Приняв это решение, Мэгги стала разрабатывать план действий. Мейв родит ребенка здесь, в этом доме, и сразу же ребенка отправят в детский приемник. Мэгги не знала, сможет ли она отдать ребенка на усыновление, поскольку было слишком мало шансов, что ребенок родится нормальным. Она купила дом в Нью-Йорке, поскольку в Бостоне об этом не могло быть и речи, и спешно организовала там приют для детей с отклонениями.

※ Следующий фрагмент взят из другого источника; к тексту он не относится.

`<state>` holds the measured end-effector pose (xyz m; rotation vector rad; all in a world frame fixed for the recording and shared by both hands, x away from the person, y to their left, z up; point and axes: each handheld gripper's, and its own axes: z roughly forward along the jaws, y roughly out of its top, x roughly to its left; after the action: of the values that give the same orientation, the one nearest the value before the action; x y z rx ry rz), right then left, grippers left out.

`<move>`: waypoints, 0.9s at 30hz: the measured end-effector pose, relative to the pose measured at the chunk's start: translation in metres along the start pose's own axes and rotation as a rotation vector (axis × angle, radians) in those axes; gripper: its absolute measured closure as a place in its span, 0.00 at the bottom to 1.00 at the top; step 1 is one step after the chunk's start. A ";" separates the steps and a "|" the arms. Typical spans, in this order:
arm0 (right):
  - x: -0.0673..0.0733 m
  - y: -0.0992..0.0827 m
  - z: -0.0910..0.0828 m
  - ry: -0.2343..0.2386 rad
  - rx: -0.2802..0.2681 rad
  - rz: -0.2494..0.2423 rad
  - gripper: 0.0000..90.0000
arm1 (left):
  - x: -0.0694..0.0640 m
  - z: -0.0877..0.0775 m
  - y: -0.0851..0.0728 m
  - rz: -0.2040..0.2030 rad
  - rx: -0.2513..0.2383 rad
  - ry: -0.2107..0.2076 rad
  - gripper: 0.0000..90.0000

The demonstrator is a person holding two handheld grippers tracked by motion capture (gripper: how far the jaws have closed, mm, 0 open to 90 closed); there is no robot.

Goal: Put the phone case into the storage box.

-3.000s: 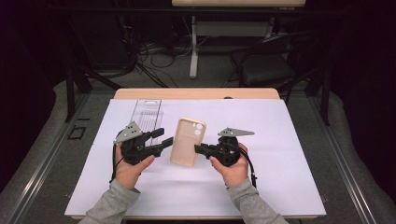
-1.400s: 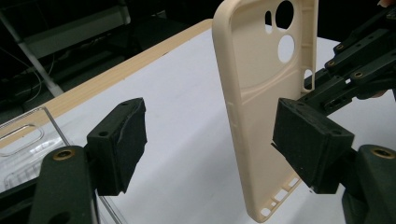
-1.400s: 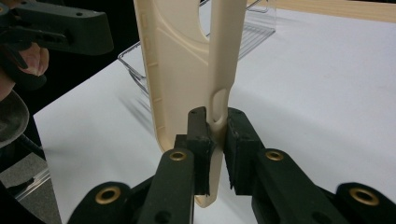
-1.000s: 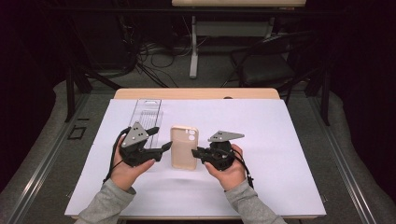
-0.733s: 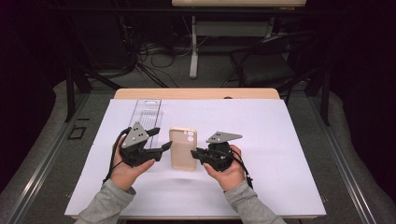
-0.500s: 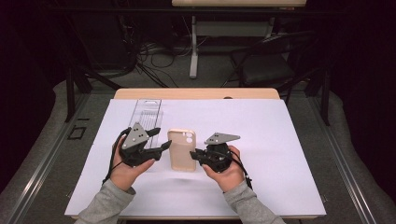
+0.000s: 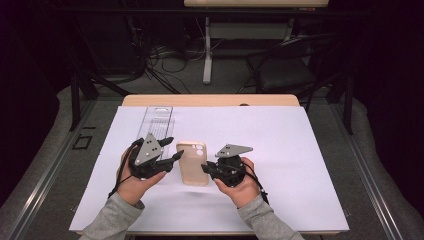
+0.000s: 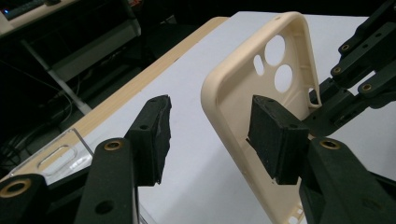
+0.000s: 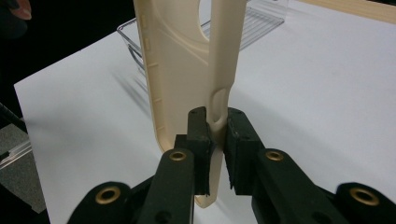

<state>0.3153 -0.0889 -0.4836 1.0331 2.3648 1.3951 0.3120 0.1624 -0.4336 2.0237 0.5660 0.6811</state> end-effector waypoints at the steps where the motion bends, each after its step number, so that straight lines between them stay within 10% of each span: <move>1: 0.001 0.000 0.000 0.000 0.002 -0.001 0.91 | -0.001 -0.001 0.001 0.012 0.008 0.008 0.54; 27: 0.006 0.000 0.003 0.004 0.014 -0.019 0.91 | -0.006 -0.008 0.007 0.130 0.014 0.059 0.70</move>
<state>0.3122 -0.0835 -0.4844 1.0091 2.3848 1.3773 0.3030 0.1604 -0.4254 2.0720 0.4777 0.8190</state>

Тем временем ей нужно было подготовить Мейв к тяжелым испытаниям, которые станут и ее испытаниями тоже. Все это предстоит провести в полной секретности. Кроме Мэгги, только ее горничная Кэтрин знала, что Мейв в Бостоне. Кэтрин совсем недавно приехала в Америку, и в Корке у нее остался возлюбленный. Мэгги подарила девушке приданое, огромную сумму денег, которую девушка бы и в жизни не заработала, и отправила ее обратно в Ирландию. Теперь только одна Мэгги знала, что Мейв О'Коннор двенадцати с небольшим лет живет в доме на площади и ждет ребенка. Только Мейв и Мэгги и, возможно, Пэдрейк. Мэгги догадывалась, что Пэдрейк знает, где может находиться Мейв. Но знает ли он, почему она сбежала?